Des comportements et attitudes qui sont des obstacles à une relation égalitaire
- Dénigrer le point de vue de l’un ou de l’autre. Le diminuer, le rabaisser, le dévaloriser. Juger le ressenti et l’expérience comme étant négatifs et inacceptables.
- Sous-évaluer son expérience ou celle de l’autre en disant, par exemple, « Tu exagères! »
- Utiliser d’autres personnes pour invalider la perception de l’autre. Parler dans son dos.
- Imposer sa vision. Ne pas considérer la vision de l’autre.
- Accuser l’autre ou s’accuser d’être trop sensible, trop émotif.ve
- Rejeter les émotions et les perceptions de l’un ou de l’autre.
- Discréditer la vision de l’un ou de l’autre, en disant par exemple « Tu dis n’importe quoi! »
- Ignorer l’expérience de l’un ou de l’autre. Agir sans en tenir compte. Faire du déni.
- Catégoriser la vision de l’autre en l’associant, par exemple, à un groupe d’appartenance. « On sait bien, les femmes sont… ».
- Dramatiser et exagérer la vision de l’un ou de l’autre en la rendant non crédible. Amplifier les faits. Les ridiculiser.
- Invalider les émotions négatives en soi ou chez l’autre. Développer un mécanisme d’évitement face au négatif de la vie. Cet obstacle est majeur. Il se situe au cœur de plusieurs déséquilibres dans l’exercice du pouvoir. La soumission avec passivité comme la domination prennent souvent leur appui sur cette attitude et sur les comportements qu’elle engendre.

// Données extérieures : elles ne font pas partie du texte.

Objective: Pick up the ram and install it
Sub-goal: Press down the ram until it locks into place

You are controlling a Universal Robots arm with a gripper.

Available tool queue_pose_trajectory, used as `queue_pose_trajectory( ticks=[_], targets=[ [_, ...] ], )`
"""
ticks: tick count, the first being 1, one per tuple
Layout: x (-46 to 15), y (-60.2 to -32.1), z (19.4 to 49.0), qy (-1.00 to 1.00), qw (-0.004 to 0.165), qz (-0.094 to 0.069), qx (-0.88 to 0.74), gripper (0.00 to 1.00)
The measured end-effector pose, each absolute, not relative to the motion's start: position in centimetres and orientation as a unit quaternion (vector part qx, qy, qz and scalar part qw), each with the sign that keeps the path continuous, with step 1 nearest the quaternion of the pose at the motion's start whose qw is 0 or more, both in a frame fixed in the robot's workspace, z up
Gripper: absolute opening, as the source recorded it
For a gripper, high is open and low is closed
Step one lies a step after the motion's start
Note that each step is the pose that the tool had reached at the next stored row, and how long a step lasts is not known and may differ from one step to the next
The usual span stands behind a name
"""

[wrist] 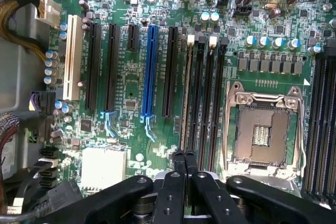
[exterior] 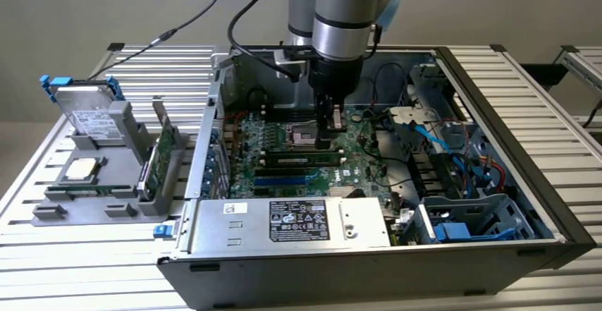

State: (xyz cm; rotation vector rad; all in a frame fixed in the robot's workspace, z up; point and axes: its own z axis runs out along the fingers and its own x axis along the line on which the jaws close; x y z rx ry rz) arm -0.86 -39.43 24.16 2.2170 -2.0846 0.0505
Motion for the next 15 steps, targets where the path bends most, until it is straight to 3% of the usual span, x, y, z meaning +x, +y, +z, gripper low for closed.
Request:
queue_pose_trajectory(
  ticks=[15],
  targets=[
    [-0.9,-39.3,22.8,-0.687,0.048,0.016,0.725,0.1]
  ],
)
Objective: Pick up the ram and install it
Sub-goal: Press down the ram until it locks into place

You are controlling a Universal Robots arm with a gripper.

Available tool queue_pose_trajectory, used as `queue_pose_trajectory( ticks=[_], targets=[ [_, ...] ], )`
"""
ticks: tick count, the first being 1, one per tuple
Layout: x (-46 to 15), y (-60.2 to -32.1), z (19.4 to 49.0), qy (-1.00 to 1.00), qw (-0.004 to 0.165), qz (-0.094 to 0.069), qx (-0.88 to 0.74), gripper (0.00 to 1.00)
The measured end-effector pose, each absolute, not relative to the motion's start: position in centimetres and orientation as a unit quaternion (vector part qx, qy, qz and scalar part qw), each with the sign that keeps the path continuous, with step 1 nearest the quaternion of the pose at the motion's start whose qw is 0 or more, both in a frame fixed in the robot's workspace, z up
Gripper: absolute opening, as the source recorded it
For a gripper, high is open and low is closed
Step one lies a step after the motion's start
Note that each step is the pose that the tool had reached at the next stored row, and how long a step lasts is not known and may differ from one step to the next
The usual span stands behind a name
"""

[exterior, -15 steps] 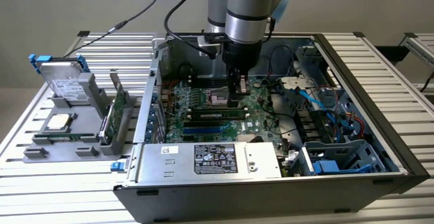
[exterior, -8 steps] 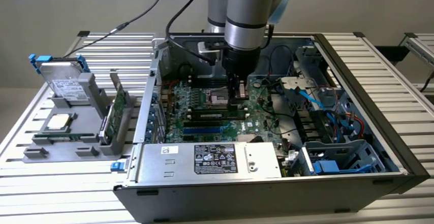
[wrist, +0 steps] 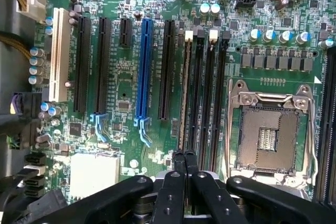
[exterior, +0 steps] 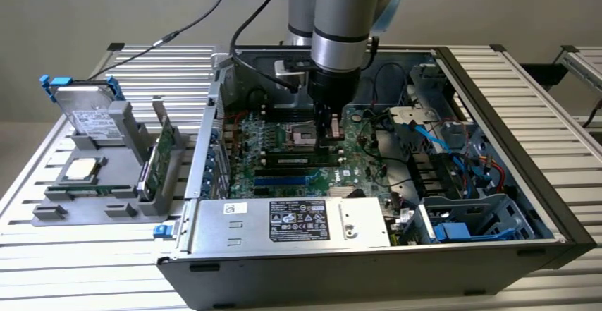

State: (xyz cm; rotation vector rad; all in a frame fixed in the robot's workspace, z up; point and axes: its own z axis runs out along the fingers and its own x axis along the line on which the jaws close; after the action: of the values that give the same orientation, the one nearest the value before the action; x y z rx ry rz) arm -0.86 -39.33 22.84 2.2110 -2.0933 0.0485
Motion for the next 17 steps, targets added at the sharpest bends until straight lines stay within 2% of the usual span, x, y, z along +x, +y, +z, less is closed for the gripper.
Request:
queue_pose_trajectory(
  ticks=[4,17],
  targets=[
    [-1.3,-39.3,24.4,-0.687,0.048,0.016,0.725,0.1],
    [-3.2,-39.4,23.9,-0.687,0.048,0.016,0.725,0.1]
  ],
)
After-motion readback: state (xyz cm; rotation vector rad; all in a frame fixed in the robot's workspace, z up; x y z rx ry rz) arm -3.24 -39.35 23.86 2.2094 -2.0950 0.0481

Tenir compte des enjeux en cause
Les gages de succès d’une relation sont le respect de chacun des partenaires, la considération, l’écoute et la communication. L’enjeu principal est d’accepter les différences de points de vue et d’en tenir compte dans les choix que l’on fait quotidiennement. L’accueil des émotions positives et négatives et leur contenance constituent la voie de sortie de l’impasse vécu dans plusieurs relations. Le discours intérieur que l’on se tient, comme les paroles échangées avec l’autre, ont beaucoup d’importance pour sauvegarder les conditions du respect mutuel. Tout au long de la vie, nous apprenons à accepter et, à apprécier même, la différence avec l’autre. Nous vivons justement un processus de différenciation. La culture dans laquelle nous évoluons y est pour beaucoup dans les influences que l’on reçoit. Ainsi, « la pensée positive », si populaire, peut-elle devenir par moments un frein à la prise de conscience individuelle et collective des déséquilibres dans le pouvoir exercé par des personnes. Car quand l’invalidation du négatif prévaut en soi ou chez l’autre, l’équilibre dans le pouvoir est rompu. Pour le retrouver, il faudra se repositionner en déconstruisant le mode de relation non égalitaire, en adoptant des comportements et attitudes plus démocratiques.
En conclusion
Le cheminement pour se repositionner en vaut la peine car nous sommes des modèles pour nos enfants. Ainsi, plus tôt nous voyons clair dans notre relation comme parents, plus tôt nous identifions les obstacles, s’il y en a, plus l’équilibre du pouvoir peut être vécu dans la relation et plus le climat est empreint de respect.